▶ _Task to carry out_:
Report the number of lines in the data below where the string "Please" shows up, and only that number.

▶ _Listed entries_:
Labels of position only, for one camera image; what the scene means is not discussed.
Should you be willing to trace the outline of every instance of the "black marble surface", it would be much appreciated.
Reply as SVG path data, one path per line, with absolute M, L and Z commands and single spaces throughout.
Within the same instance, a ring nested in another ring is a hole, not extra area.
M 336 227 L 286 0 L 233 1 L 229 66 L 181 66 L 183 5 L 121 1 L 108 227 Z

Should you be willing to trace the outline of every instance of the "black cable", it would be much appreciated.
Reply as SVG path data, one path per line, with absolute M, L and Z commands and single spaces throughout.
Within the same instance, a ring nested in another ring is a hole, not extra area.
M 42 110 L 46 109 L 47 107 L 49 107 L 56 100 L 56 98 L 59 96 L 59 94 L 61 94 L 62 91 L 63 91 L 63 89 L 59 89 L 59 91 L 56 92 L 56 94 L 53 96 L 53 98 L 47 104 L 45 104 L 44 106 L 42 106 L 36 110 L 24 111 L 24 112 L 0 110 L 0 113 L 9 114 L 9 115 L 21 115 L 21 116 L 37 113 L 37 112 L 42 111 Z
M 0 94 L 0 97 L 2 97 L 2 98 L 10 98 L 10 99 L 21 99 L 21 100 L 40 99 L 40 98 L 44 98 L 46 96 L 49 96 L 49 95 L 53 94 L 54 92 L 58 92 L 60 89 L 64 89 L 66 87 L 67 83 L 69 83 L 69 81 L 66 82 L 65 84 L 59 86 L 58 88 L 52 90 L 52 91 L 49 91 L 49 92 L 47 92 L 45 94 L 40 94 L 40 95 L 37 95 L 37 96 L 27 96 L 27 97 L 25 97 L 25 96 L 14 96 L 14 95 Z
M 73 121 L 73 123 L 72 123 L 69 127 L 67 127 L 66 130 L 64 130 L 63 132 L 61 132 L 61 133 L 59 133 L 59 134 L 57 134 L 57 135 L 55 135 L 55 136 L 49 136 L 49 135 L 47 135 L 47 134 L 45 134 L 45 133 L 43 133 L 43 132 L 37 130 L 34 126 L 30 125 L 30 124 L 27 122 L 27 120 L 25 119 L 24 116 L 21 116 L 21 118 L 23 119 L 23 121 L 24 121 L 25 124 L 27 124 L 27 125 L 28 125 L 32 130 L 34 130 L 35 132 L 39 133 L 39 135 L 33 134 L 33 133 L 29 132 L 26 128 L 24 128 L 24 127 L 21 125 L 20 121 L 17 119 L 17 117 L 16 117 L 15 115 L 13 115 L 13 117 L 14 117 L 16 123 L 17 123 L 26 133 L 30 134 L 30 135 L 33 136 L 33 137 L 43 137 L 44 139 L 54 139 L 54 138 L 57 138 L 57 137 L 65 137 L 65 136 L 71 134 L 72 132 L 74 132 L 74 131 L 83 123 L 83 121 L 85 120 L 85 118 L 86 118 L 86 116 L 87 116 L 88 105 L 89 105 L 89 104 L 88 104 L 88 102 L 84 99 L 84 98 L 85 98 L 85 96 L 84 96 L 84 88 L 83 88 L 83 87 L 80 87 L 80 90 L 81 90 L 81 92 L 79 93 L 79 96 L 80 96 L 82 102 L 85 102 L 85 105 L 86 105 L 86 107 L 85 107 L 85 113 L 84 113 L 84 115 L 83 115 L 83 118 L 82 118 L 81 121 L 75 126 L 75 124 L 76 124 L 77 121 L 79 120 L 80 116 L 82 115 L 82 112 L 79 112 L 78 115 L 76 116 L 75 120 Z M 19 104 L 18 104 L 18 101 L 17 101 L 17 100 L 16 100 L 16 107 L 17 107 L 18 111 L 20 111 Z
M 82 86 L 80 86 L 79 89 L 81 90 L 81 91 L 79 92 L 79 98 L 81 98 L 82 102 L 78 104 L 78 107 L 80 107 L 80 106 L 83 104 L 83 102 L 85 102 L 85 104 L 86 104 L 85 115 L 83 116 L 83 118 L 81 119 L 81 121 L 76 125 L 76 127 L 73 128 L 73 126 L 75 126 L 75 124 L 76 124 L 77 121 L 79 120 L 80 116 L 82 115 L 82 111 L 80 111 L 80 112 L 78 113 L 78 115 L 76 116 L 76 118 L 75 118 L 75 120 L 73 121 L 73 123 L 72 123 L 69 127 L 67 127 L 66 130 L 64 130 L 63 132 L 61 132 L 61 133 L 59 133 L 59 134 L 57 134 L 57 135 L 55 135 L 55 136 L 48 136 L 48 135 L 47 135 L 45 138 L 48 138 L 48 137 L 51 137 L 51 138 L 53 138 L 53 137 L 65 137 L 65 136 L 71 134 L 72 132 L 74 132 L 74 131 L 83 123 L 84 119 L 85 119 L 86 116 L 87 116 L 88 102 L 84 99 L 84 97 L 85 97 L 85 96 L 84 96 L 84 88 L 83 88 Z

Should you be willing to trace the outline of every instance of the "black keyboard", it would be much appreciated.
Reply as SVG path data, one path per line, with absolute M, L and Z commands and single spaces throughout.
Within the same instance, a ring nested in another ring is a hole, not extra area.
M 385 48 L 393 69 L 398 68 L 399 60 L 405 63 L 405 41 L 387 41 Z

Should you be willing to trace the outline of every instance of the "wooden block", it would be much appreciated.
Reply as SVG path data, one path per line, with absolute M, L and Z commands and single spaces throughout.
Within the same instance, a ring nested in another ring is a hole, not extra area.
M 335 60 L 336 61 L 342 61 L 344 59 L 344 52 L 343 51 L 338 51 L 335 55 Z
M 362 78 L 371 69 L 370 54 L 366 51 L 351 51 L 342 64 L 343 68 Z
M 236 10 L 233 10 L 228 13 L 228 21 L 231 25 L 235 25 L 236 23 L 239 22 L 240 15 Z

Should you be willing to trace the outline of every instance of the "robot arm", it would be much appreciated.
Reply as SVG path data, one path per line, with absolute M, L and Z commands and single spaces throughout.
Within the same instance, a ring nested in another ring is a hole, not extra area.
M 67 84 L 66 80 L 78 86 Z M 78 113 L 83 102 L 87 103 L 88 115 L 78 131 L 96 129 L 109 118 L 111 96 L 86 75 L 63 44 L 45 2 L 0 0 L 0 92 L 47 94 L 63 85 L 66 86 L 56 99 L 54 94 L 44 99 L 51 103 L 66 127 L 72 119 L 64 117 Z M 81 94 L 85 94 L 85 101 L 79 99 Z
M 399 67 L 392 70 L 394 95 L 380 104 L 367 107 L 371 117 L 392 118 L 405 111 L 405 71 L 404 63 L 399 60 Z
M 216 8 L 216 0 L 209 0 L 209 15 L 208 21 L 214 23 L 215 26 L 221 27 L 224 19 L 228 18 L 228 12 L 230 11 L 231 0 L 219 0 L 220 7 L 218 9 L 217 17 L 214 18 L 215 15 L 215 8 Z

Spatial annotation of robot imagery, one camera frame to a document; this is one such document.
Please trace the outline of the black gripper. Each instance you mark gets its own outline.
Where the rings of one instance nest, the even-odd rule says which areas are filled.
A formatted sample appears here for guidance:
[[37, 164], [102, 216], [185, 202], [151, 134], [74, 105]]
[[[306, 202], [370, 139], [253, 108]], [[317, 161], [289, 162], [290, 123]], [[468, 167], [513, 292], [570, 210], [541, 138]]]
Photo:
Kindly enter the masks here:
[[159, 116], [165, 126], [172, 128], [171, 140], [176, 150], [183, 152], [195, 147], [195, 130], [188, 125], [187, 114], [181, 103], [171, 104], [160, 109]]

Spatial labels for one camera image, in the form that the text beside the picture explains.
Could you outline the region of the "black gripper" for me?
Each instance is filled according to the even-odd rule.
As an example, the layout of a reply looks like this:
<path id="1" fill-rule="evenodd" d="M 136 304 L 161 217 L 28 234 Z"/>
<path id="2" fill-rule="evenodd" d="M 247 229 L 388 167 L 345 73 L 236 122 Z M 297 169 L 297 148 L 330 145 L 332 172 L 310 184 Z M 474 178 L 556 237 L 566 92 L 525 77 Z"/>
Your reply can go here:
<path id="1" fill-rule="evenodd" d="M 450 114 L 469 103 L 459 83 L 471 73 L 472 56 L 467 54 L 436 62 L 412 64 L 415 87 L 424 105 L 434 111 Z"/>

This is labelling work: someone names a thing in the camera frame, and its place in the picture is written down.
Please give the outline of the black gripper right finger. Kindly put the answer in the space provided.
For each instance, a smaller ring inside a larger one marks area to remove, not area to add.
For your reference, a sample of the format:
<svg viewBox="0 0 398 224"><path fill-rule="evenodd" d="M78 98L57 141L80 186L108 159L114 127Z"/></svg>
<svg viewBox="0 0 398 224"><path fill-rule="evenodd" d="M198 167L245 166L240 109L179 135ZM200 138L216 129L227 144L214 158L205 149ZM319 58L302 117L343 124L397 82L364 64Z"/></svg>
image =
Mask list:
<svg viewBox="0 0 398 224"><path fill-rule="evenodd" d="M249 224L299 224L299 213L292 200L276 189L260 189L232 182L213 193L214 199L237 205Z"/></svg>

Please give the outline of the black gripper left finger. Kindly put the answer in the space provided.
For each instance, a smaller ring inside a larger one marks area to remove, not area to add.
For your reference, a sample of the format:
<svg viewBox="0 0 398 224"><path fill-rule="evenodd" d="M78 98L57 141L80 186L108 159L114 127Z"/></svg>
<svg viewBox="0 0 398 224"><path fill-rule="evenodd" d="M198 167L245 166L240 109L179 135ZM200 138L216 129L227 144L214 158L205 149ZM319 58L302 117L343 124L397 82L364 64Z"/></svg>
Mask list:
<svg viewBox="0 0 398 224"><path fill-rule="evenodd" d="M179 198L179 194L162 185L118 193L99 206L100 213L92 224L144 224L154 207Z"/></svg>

▶ _Answer_:
3